Problem description.
Copy the records below word for word. Stop after the line that contains "An instance of the person".

The input.
________________________________________

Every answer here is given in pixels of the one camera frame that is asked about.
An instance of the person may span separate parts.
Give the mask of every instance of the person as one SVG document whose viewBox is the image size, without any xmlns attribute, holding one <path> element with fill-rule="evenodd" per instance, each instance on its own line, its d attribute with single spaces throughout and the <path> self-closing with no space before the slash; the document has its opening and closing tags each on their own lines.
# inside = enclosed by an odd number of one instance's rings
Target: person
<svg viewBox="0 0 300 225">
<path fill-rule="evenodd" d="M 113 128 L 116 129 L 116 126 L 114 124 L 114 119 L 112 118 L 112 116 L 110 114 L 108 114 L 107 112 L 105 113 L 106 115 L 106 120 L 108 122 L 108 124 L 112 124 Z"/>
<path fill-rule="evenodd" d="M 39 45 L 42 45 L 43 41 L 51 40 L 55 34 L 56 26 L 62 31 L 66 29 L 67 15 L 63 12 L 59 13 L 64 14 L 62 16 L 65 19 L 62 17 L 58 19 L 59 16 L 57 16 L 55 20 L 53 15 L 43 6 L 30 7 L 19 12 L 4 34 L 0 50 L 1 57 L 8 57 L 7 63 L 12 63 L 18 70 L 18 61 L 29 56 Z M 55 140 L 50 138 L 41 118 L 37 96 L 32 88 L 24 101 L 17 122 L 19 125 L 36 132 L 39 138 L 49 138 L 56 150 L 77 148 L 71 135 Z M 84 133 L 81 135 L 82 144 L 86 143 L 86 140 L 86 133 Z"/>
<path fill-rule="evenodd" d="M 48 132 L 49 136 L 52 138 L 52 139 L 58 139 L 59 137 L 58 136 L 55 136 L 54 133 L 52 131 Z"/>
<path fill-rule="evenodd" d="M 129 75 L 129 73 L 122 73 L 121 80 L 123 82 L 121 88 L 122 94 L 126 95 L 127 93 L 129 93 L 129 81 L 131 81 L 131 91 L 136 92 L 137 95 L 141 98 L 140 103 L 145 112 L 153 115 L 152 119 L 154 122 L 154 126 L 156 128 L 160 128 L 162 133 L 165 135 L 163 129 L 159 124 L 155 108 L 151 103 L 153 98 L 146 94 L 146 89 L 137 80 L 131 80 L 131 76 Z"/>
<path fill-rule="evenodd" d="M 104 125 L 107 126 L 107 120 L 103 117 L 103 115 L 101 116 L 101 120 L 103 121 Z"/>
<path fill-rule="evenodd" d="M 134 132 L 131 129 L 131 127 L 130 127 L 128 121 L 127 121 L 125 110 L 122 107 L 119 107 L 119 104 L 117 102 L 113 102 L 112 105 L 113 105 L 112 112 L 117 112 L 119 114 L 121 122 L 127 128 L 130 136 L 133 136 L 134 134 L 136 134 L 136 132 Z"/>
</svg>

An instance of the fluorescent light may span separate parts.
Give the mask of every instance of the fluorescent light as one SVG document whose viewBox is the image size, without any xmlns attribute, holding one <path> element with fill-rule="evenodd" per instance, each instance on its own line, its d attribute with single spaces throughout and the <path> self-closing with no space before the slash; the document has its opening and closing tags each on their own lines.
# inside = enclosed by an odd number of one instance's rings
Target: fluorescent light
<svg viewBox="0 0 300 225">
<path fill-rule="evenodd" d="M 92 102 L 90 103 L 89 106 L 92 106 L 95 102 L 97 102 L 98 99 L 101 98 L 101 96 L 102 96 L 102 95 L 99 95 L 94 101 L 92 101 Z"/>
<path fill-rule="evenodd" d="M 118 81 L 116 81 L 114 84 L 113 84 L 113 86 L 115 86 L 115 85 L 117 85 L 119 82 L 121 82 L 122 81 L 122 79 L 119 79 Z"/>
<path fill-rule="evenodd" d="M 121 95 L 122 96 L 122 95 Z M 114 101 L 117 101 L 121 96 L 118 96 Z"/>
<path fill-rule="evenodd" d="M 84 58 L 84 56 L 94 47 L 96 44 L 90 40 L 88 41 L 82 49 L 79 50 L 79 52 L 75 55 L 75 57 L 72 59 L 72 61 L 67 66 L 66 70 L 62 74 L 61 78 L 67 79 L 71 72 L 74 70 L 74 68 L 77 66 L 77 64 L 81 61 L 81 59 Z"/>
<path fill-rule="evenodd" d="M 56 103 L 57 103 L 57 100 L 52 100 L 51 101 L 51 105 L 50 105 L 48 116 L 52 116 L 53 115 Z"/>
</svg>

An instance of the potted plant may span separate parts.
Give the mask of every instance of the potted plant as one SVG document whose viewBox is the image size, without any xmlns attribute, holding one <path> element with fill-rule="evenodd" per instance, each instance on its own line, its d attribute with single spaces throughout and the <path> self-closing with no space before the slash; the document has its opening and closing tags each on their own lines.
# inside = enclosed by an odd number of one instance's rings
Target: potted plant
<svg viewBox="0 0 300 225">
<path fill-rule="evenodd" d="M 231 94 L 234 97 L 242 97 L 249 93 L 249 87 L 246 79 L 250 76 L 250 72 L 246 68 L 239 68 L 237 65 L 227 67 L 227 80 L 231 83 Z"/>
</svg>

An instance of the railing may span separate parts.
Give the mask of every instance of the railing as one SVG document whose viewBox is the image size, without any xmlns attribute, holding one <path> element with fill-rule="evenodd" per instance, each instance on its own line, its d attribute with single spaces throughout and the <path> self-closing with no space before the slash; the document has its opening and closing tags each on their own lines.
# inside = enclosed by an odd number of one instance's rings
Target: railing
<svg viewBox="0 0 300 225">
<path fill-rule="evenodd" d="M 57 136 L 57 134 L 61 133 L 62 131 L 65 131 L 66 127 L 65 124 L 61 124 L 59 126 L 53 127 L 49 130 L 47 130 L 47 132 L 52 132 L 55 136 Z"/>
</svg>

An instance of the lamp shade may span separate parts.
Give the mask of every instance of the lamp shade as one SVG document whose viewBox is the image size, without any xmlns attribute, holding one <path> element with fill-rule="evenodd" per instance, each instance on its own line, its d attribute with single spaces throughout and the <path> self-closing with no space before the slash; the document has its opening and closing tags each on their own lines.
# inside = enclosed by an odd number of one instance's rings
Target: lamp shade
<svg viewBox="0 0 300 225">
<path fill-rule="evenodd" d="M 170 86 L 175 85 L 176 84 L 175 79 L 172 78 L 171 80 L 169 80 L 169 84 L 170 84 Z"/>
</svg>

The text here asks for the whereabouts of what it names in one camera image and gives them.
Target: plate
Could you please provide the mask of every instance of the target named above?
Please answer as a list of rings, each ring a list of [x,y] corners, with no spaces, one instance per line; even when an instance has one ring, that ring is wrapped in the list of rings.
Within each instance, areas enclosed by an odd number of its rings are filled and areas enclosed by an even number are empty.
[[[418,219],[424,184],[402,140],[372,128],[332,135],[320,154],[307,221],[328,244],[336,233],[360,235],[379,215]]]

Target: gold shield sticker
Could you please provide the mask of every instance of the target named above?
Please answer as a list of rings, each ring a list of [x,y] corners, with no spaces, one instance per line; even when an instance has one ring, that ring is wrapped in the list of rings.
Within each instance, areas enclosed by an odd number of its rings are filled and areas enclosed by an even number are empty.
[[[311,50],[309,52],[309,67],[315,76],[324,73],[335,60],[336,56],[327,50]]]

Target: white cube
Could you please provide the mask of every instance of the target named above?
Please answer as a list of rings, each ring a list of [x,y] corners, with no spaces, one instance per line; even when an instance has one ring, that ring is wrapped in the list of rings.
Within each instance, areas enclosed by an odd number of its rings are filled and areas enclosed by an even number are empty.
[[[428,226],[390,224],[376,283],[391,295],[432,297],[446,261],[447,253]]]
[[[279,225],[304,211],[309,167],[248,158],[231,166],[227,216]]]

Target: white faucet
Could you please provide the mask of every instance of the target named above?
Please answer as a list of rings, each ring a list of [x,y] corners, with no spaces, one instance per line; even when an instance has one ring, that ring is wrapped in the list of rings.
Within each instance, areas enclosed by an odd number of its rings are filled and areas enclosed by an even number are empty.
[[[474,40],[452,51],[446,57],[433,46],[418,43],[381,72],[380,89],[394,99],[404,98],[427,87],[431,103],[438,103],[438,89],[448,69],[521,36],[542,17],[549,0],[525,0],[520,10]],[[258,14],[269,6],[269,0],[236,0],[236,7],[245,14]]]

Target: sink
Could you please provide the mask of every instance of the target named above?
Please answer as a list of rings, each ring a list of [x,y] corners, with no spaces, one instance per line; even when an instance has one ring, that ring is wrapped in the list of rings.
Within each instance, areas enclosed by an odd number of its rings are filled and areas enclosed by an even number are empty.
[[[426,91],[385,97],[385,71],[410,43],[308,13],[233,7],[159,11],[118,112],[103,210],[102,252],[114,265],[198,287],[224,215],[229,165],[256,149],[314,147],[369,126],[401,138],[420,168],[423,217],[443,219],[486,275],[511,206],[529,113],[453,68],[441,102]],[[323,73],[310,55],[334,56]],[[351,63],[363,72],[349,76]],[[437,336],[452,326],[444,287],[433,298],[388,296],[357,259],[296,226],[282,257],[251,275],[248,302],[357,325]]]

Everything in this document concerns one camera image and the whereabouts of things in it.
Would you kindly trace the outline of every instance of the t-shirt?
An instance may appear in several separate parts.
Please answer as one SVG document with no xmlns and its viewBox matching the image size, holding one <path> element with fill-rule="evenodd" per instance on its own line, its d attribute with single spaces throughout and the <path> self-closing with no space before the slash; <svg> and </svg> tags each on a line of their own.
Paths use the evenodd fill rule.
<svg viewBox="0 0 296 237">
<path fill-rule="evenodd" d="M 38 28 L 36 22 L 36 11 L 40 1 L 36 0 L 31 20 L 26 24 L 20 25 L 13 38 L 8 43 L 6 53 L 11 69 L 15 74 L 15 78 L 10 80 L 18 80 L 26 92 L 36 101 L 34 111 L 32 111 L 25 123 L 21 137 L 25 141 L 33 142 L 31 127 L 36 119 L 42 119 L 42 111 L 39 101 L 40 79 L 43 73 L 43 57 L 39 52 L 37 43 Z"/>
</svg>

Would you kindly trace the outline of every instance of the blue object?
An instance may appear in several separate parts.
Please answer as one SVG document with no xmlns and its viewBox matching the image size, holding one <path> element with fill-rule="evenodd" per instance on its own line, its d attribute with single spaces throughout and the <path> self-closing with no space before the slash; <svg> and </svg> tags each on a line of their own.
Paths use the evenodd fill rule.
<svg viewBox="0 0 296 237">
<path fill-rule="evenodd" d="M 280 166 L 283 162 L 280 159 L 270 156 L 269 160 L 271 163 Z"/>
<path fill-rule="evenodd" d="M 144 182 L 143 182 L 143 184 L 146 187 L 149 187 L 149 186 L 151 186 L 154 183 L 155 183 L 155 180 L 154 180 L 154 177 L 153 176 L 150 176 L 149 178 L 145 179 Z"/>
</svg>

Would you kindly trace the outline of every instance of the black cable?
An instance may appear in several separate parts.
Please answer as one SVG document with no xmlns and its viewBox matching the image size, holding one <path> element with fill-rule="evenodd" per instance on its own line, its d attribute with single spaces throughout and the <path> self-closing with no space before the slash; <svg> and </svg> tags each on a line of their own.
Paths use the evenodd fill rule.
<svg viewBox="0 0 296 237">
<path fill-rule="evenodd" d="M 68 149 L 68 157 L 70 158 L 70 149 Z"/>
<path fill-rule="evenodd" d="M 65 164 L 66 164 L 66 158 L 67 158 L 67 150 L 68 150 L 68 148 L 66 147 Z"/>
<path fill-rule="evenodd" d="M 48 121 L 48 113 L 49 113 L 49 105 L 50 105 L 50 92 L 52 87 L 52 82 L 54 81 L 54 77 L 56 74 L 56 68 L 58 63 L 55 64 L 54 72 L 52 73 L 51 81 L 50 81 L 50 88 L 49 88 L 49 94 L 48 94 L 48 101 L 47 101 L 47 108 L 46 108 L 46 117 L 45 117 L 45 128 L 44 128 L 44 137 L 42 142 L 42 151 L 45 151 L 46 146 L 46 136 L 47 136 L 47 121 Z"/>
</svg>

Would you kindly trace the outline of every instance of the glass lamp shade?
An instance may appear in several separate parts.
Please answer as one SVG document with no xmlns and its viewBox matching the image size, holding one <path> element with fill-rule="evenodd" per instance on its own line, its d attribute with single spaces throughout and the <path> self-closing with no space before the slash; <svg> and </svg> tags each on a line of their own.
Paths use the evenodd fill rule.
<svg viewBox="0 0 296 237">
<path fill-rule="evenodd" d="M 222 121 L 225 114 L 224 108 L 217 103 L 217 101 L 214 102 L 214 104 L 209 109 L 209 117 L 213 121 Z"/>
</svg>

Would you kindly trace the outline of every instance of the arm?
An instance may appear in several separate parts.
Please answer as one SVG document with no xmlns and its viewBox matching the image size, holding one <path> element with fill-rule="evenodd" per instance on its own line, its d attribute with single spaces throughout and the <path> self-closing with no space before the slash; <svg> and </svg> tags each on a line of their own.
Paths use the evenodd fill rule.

________________________________________

Your solution.
Every answer here is given in pixels of the one camera frame that is asked about.
An instance of the person may span separate parts.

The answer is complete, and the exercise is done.